Insufficient emergence is a common issue in elderly surgical patients following general anesthesia in the post anesthesia care unit (PACU). To determine inadequate emergence a variety of agitation-sedation scales are available, including the New Sheffield sedation scale, the Richmond sedation agitation scale, the motor activity evaluation scale, and the Riker agitation-sedation scale and evidence shows that both Richmond and Riker measures has good inter-rater reliability (17–19).
Few researchers have evaluated the prevalence of inadequate emergence, which ranges from 3 to 6%, in older adults (5, 16, 20–23). There hasn't been any research done on the frequency of hypoactive emergence in the same patient population, however, it occurs 3.2% of the time in adult surgical patients (5, 23), It is less than what we discovered. This discrepancy may be explained by the fact that the current study involved elderly patients who had undergone thoracoabdominal operations. In the current study inadequate emergence was shown in 9.60% (emergence delirium 5.70%( 3.6–8.2) and hypoactive emergence 3.90%( 2.1–5.9) of elderly patients. Compared to earlier reports, the current study's prevalence of emergence delirium was lower than previously published articles (5, 6, 10, 15, 16). The difference could be explained by the fact that most previous studies included patients of all ages having surgery of any kind, and those studies may have overlooked hypoactive emergence, which exaggerated the incidence (5, 6, 10, 16). Furthermore, the existing literature uses a variety of periods and inadequate emergence evaluation techniques to gather data (5, 6, 24). To be noted, emergence delirium often occurs early after anesthesia. According to our findings, the incidence of postoperative emergence fell comfortably within the predicted comparable range (5, 6, 11, 25).
Only a few studies have assessed the frequency of inadequate emergence (5, 6) The described incidences varied between 8.2% and 15% values which is comparable to our finding(9.6%).
Thus far, only a few studies have assessed the incidence of emergence delirium in an adult population(5, 6, 11).

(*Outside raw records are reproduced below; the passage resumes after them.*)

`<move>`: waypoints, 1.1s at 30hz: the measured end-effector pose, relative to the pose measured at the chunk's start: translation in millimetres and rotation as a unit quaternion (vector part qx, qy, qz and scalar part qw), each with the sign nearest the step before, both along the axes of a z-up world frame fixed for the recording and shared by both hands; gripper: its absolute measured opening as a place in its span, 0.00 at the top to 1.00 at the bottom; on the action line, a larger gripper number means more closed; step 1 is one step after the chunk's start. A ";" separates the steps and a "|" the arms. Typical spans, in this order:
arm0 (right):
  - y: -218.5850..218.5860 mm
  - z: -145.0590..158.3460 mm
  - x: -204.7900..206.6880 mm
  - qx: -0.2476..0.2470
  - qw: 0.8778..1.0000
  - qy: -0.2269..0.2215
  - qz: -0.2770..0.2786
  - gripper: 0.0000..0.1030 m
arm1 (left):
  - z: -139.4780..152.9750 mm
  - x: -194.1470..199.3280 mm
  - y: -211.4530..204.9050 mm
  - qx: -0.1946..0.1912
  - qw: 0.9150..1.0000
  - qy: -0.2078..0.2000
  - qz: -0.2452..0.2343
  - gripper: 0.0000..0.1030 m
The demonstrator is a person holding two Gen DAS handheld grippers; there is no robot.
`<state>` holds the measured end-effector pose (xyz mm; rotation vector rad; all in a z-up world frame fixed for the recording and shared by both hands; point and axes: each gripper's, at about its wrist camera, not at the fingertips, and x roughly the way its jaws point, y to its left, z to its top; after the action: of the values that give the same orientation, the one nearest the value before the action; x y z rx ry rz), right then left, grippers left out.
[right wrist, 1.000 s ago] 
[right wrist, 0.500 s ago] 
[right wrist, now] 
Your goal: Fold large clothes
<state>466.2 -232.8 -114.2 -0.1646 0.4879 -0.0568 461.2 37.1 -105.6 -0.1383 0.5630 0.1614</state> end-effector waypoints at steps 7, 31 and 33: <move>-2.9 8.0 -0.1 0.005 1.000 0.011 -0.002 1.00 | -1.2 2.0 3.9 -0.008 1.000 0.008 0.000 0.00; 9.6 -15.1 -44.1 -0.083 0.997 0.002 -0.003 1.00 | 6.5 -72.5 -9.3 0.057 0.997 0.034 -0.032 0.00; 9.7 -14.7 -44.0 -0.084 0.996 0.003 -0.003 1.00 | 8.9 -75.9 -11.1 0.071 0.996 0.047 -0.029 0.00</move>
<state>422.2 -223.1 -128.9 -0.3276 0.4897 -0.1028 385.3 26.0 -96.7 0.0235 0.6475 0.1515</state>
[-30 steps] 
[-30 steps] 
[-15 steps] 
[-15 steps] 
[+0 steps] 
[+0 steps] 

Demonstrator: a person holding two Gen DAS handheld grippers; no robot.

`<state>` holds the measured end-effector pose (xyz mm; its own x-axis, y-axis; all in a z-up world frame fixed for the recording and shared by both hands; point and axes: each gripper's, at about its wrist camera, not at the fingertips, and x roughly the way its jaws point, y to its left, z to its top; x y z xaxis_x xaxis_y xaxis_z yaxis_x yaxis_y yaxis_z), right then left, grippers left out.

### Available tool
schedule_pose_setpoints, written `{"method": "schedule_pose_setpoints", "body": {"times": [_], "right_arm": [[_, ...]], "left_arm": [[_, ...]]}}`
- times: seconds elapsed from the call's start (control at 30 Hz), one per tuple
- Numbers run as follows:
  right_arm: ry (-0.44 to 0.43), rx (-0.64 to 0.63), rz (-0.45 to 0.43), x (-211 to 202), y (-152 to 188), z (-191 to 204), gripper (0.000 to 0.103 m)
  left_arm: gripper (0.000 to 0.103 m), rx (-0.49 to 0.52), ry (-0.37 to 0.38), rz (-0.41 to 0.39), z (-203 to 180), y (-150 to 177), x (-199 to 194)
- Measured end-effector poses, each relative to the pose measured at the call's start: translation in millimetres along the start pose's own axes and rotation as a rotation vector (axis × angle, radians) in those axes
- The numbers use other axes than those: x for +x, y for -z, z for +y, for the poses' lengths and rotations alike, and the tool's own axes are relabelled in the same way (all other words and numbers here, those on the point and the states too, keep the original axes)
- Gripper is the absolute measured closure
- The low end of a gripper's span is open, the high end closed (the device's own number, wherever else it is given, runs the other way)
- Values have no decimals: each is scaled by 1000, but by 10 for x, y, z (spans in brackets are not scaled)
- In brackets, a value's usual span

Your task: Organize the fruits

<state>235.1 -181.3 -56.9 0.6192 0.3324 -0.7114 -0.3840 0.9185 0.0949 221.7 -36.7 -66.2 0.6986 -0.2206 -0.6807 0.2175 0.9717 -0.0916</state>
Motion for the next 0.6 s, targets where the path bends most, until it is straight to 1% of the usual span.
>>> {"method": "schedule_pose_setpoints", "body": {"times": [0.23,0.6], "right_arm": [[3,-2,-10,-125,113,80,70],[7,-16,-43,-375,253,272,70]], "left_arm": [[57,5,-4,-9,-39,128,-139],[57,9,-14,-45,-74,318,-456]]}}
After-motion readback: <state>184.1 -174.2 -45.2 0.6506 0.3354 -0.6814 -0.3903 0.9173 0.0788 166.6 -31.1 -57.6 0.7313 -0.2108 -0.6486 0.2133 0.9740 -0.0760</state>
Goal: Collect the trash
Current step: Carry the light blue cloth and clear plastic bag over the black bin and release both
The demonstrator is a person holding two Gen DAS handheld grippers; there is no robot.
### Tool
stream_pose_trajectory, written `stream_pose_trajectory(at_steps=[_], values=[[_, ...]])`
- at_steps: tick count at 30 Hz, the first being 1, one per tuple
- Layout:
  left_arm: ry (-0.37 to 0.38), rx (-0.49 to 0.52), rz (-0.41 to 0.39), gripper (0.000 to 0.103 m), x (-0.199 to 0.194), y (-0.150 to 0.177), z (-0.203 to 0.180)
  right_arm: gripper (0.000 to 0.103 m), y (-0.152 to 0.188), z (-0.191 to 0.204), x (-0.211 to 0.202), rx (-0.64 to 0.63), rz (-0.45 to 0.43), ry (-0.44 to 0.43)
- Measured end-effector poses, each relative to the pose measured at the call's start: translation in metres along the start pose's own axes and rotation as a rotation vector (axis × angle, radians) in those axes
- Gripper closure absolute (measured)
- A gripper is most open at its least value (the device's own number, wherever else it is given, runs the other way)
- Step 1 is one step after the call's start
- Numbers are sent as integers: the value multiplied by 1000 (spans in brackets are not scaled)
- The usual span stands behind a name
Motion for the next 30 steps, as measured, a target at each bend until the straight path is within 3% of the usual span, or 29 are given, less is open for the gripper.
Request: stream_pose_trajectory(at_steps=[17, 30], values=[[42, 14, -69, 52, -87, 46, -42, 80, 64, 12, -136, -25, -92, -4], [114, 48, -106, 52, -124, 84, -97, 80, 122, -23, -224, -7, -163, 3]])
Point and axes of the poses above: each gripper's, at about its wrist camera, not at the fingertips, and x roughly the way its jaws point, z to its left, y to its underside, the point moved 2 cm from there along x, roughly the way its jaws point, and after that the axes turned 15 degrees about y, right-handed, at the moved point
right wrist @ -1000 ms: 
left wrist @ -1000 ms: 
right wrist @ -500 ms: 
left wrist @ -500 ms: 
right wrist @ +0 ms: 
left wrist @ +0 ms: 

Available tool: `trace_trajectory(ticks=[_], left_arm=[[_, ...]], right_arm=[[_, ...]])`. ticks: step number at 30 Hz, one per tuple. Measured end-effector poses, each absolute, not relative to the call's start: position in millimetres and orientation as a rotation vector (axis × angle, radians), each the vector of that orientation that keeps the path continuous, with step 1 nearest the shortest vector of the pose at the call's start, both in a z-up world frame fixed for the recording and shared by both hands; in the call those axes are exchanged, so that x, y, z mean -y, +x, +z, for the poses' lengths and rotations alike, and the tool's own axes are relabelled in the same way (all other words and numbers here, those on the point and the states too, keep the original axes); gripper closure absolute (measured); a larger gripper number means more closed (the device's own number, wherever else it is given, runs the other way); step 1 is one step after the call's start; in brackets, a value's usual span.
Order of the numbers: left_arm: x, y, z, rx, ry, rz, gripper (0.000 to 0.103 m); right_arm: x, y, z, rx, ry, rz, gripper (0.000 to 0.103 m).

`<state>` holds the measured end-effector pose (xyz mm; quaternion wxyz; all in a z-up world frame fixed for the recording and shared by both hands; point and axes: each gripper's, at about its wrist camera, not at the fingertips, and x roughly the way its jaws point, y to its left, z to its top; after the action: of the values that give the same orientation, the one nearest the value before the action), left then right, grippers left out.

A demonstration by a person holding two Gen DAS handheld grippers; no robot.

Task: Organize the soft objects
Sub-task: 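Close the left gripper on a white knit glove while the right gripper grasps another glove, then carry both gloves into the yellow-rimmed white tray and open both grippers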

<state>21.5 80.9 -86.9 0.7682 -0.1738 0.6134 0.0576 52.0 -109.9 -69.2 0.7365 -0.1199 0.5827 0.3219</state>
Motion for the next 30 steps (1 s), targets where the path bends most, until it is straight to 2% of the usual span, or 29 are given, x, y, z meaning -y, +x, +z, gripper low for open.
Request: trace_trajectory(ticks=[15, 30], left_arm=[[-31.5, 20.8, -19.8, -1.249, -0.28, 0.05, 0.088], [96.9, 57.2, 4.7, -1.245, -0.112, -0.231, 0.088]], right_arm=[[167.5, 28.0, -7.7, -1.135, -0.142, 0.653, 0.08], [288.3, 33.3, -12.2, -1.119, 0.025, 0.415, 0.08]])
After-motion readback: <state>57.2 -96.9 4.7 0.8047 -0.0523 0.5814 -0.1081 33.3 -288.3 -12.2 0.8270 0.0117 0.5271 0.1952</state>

The described incidences varied between 3–6%. This is comparable to our finding of emergence delirium with an occurrence of 5%. To date, there are no studies that also investigated the incidence of hypoactive emergence in the same patient population.
Although there are written guidelines produced by anesthesiologists’ associations(26) regarding preoperative fasting, they are still scarcely respected. Fasting times remain unduly long(27). Patient stress caused by long preoperative fasting times may be regarded as a precipitating factor leading to the emergence of delirium and postoperative delirium. We think that fasting was the cause of the higher frequency of emergence delirium in our study.
In line with other research, pain was found to be a possible risk factor for the development of delirium (5, 6, 11). We propose to implement a more proactive approach to pain management in order to decrease the use of insufficient analgesic regimens and decrease the occurrence of postoperative emerging delirium.
Final thoughts: inadequate emergence following thoracoabdominal procedure is a frequent consequence. Avoidable factors that contribute to the emergence of delirium include anxiety, past smoking history, substance abuse, preoperative anemia, surgical history, hypertension, metochloropromide, and thiopentone were found to be independently linked to a higher risk of emergence of delirium. This finding is supported with previously published articles (11, 20, 24, 28).
Patients with hypoactive emergence had a significantly lower temperature on PACU admission and received a greater quantity of crystalloids during surgery (5, 6).
In our study, hypoactive emergence occurred more frequently in ASAIII, Exercise tolerance test (MET < 4), anesthesia maintenance with halothane, and patients with hypothermia on PACU admission, were independently associated were factors for elective geriatric thoracoabdominal surgeries under GA but preoperative fluid fasting(> 6hr), pethidine, Estimated blood loss(> 500ml), surgical duration > 2hrs, and PONV requiring antiemetic’s, were high risk for both inadequate emergence delirium and hypoactive emergence. Whereas male sex and ketofol administration were associated with a lower risk of inadequate emergence as shown in Table 3.
Factors without influence
In the current study Ketamine, Propofol, Diabetes mellitus, Exercise tolerance test (MET < 4), Alcoholism, BMI (> 30 kg/m2), ASA III(vs II ), education, Halothane Isoflorane, Pethidine with Diclofenac, Morphine, PACU hypotension Blood transfusion, Hypothermia on PACU admission, Presence of catheter did not have any influence on the development of inadequate emergence(5, 6, 15, 19, 25, 29).
Among the study's merits include a fairly representative sample size, a particular study population, and surgical procedures. Since the independent variables are identified it helps to lessen the likelihood of inaccurate emergence, it is essential to precisely identify high-risk patients
Limitation of the study: first since this study is cross-sectional, we are unable to establish a causal relationship between inadequate emergences. Second, as our study was limited to one center, there may be limitations to the generalizability of our findings. Thirdly, Whether inadequate emergence is associated with worse long-term outcomes is still up for debate and requires further investigation.